The School Board voted 6-0 Tuesday to contract with River City General Contractors of Little Rock at a cost of up to $486,000 to repair, paint, clean and landscape the old Robinson campus so that it can be used as an alternative school for highneed students and a professional development center for district staff members.
The board approved the plans for the vacant building at a meeting in which it also approved $12.3 million for the construction by Baldwin & Shell Construction Co. of a multipurpose arena at Sylvan Hills High School in Sherwood, and approved support-staff positions for the coming school year that include a few new positions but will, overall, result in more than $93,000 in personnel cost savings.
The 12,000-student district last August opened a new Robinson Middle School building just west of the old school at 21001 Arkansas 10 in west Little Rock.
Superintendent Charles McNulty said there is a districtwide need for an alternative education program for students who have significant need of support, such as mental health and other services, in addition to academic instruction, in a place that is not as restrictive as the current settings for those students at the different campuses.
McNulty said he envisions the program starting with as many as 18 students in grades six through eight in the coming school year. Additionally, the building’s media center could be used for training sessions for district staff. The school also could be used to occasionally serve students who participate in the district’s just-started virtual academy, he said.
Curtis Johnson, the district’s executive director of operations, said the site needs “quite a cleanup.” In addition to painting and power-washing, work at the site will include repairing holes and cracks, taking down ceiling tiles, installing new floor coverings, removing old cabinets and shelves, replacing rotted siding, and installing fencing.
Separate from the contract with River City General Contractors, Johnson said the district must upgrade plumbing and the heating and air conditioning at the site, as well as take steps to divert water that runs into the building from the back of the property.
In regard to Sylvan Hills, construction of the 48,594-square foot, multipurpose arena constitutes the final phase of a four-phase almost total rebuilding of the high school campus, Johnson said. The projected completion date for the area is September 2020.
Sylvan Hills’ new academic building is nearly complete and will open to students this August. The district has had to re-bid the different phases of the overall project to trim what could have been a $73 million total cost to $64.5 million, which is under the original $65 million projected cost.

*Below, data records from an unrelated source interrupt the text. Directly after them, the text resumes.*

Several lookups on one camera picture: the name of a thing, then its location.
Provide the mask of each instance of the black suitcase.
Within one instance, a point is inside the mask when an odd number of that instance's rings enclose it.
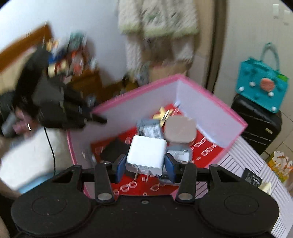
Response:
[[[241,136],[258,154],[262,154],[281,131],[281,112],[271,113],[239,94],[231,108],[248,124]]]

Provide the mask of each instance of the gold star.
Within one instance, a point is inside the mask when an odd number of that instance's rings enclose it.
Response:
[[[155,114],[153,116],[153,119],[160,120],[160,126],[162,127],[165,123],[165,121],[169,118],[169,116],[172,114],[173,109],[165,110],[163,107],[160,108],[160,113]]]

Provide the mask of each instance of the hanging towel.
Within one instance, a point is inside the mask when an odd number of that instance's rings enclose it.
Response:
[[[130,34],[141,30],[141,18],[138,0],[119,1],[118,25],[122,34]]]
[[[142,39],[138,34],[126,35],[127,70],[134,71],[142,65]]]
[[[120,0],[122,34],[142,32],[145,38],[175,38],[198,33],[193,0]]]

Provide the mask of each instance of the bag handle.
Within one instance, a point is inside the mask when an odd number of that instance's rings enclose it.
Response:
[[[274,53],[276,64],[277,64],[277,71],[280,72],[280,59],[279,59],[277,48],[275,47],[275,45],[273,43],[271,43],[271,42],[266,43],[266,45],[263,48],[263,52],[261,54],[260,61],[263,62],[263,60],[265,58],[265,53],[268,50],[271,50]]]

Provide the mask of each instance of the striped surface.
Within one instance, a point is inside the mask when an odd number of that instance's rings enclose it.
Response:
[[[276,200],[280,209],[280,217],[272,229],[272,234],[276,238],[286,238],[293,225],[293,199],[255,150],[242,137],[239,137],[218,164],[239,177],[242,176],[244,169],[248,168],[261,177],[264,182],[271,182],[272,197]],[[206,193],[207,183],[198,182],[196,198],[201,198]]]

The School Board’s 6-0 vote for the support staff jobs for the coming year means the district will have a new pupil services translator to be a liaison between the district and a growing number of non-English speaking families; two additional nurses, enabling every campus to have a nurse; a mobile device repair technician; two additional physical therapists/occupational therapists; and a marketing communications facilitator.
Some of the other changes include freezing the district’s chief financial officer position and creating a district treasurer’s job; deleting eight pre-kindergarten family service managers because a grant is expiring; and deleting the chief technology officer position but upgrading the director of technology operations, the senior instructional technology and professional development facilitator, instructional technology and digital learning facilitator and the technology project manager jobs.